Del resto, come la pensassero le nuove generazioni islamiche norvegesi lo avevano fatto sapere qualche giorno prima su Facebook: “Se gli jihadisti vogliono usare violenza nel nome dell’Islam – avevano scritto – devono prima passare attraverso noi musulmani. Poiché l’Islam significa proteggere i nostri fratelli e sorelle a prescindere dalla loro religione, significa superare l’odio e non sprofondare allo stesso livello dei nemici... Noi musulmani vogliano dimostrare che disprezziamo profondamente ogni tipo di odio nei confronti degli ebrei formando un cerchio umano attorno alla sinagoga”. Parole senza equivoci, che fanno pensare, a dispetto dei più ostinati pessimisti, che il futuro della convivenza tra diversità religiose, sia non solo possibile, ma in qualche maniera, anche iniziato.

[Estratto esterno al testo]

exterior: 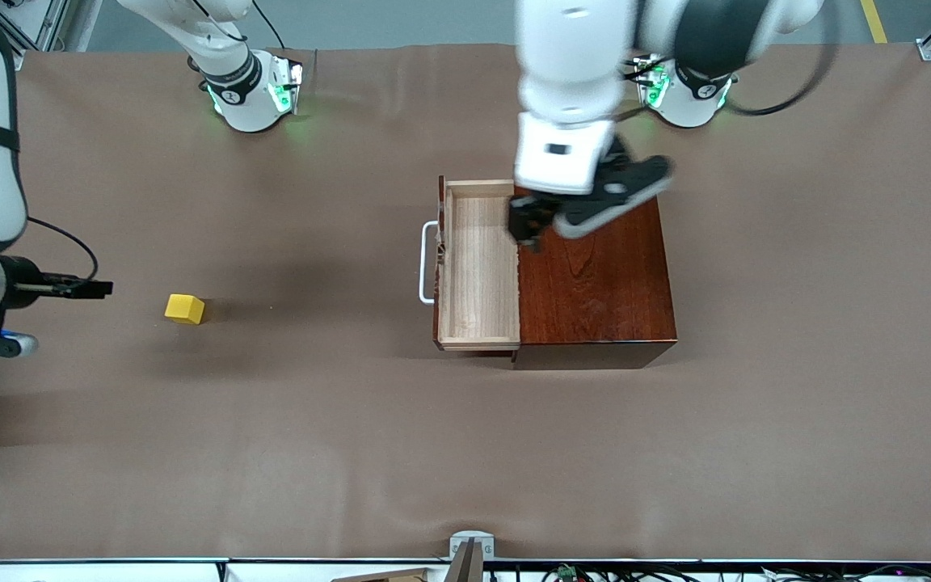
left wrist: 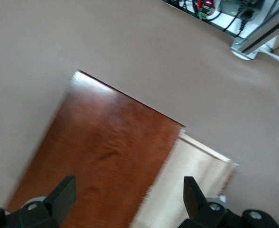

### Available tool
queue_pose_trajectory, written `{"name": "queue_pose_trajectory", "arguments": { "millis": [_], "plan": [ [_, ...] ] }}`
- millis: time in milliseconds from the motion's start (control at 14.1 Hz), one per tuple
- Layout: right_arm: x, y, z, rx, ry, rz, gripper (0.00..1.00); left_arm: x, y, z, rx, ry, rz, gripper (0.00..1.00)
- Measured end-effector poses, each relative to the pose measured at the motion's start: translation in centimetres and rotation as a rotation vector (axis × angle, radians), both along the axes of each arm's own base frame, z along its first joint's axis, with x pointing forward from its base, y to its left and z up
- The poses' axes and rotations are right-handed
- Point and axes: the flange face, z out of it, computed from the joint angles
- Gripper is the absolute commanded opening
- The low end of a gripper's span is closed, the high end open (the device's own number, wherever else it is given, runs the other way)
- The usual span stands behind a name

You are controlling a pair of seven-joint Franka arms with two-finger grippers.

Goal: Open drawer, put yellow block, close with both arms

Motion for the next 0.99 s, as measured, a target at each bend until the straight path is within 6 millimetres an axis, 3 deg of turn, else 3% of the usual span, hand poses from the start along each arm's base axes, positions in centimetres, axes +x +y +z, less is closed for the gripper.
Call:
{"name": "queue_pose_trajectory", "arguments": {
  "millis": [212,496,992],
  "plan": [
    [-0.3,0.0,-2.1,0.0,-0.004,0.0,1.0,2.3,8.5,2.0,0.051,0.077,-0.13,1.0],
    [-1.1,0.0,-6.2,-0.002,-0.022,0.0,1.0,4.7,19.4,2.6,0.066,0.137,-0.196,1.0],
    [-3.0,1.1,-12.1,-0.003,-0.067,0.015,1.0,4.1,29.5,4.7,0.048,0.188,-0.335,1.0]
  ]
}}
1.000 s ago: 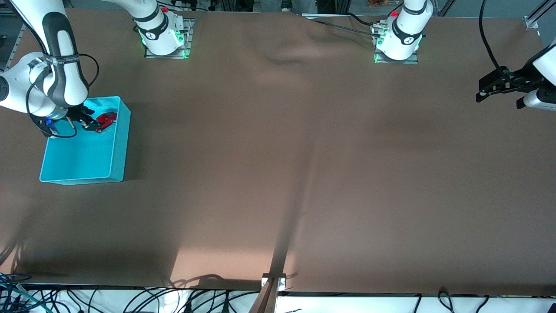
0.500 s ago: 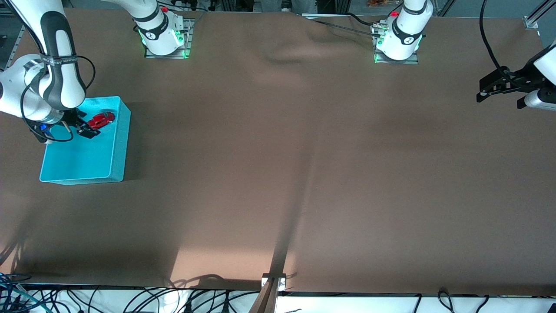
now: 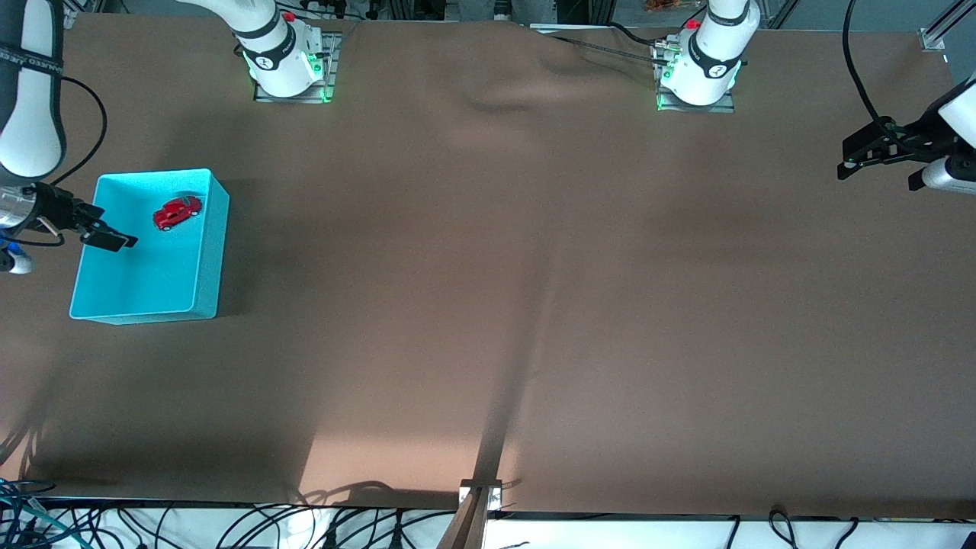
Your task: Wind red beetle toy and store in blue box
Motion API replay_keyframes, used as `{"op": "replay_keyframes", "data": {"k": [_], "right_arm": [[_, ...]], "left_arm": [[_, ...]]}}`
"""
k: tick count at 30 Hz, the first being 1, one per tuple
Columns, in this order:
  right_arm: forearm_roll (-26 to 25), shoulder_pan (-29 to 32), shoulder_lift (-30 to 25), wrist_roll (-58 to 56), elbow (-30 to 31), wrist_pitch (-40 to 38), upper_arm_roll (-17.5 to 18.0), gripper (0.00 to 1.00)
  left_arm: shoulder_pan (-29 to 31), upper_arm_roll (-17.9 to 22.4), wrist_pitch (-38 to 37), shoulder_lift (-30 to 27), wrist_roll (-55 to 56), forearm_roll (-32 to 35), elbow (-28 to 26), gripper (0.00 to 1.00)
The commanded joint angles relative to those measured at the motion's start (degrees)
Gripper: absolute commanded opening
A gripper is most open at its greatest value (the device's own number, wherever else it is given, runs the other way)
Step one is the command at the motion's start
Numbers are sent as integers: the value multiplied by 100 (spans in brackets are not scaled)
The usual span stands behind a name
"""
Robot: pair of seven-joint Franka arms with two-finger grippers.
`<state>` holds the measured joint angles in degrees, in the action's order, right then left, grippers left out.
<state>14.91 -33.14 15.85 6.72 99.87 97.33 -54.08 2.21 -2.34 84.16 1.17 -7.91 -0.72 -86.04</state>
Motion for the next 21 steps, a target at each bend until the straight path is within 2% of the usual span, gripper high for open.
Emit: {"op": "replay_keyframes", "data": {"k": [1,6,10,16,21], "right_arm": [[-120,-8,14,-136,-925,-917,3,100],[-120,-174,-3,-478,-1426,-1436,-14,100],[-146,-376,-170,-681,-1567,-1752,-23,100],[-629,-798,-487,-1235,-1550,-1700,21,100],[-718,-1115,-496,-1244,-1506,-1648,12,100]], "left_arm": [[43,-12,-128,41,18,-112,158,100],[43,-12,-128,41,18,-112,149,100],[51,-12,-128,41,1,-104,149,100],[52,-12,-128,41,-8,-104,149,100],[60,-12,-128,41,-17,-104,140,100]]}}
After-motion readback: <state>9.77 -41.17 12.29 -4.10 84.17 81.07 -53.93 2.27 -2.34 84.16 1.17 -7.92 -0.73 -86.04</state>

Ma sarebbe però ingenuo lasciarsi andare a un eccesso di ottimismo. Ce lo impediscono più motivi. Prima di tutto il fatto che questi segnali di primavera sono possibili all’interno di contesti democratici, dove sono garantiti i diritti individuali. Cosa diversa dai regimi islamici, vere e proprie dittature, dove il pluralismo è parola sconosciuta e combattuta. Il fatto è che alla caduta dell’Impero ottomano nel 1926, le varie etnie presenti nel Medio Oriente e nel Golfo arabo, si son trovate senza un capo unificatore e spesso l’una contro l’altra. Si pensi alle lotte intestine tra sciiti e sunniti, salafiti, wahabiti… L’unico modo per far fronte a questo scenario fluido e bellicoso è stato quello del pugno di ferro delle dittature.
Le nuove generazioni scalpitano per avere maggiori aperture culturali e democratiche (le famose primavere arabe), ma, ad oggi, non sembra che gli esiti consentano grandi speranze. Anzi, proprio là dove si intravvedevano le migliori premesse, vedi Algeria, Tunisia, Libia, Egitto, Turchia, alla fine il bilancio segna pesantemente a sfavore di qualsiasi segnale di vero rinnovamento. A volere essere realisti, l’impressione è che prevalga la logica del gambero, in grado di portare indietro le lancette della storia verso il buio dei secoli passati.
Difficile allora pensare che una minoranza europea, per quanto coraggiosa, riesca a diventare faro capace di trascinare altre generazioni di coetanei verso un processo di modernizzazione dell’Islam.
Oltretutto appare evidente come anche all’interno degli stessi paesi democratici d’Europa il fascino del fondamentalismo stia lambendo le menti malate di tanti ragazzi, convinti che lo scontro di civiltà e la lotta fratricida siano la miglior prospettiva su cui giocarsi l’esistenza. Eppure da Oslo è venuto un segnale forte. E allora perché non credere al fascino del bene, evitando di rassegnarci alla forza devastante del male? Si tratta di un segnale di grande forza che ci fa ben sperare. E sperare non costa nulla.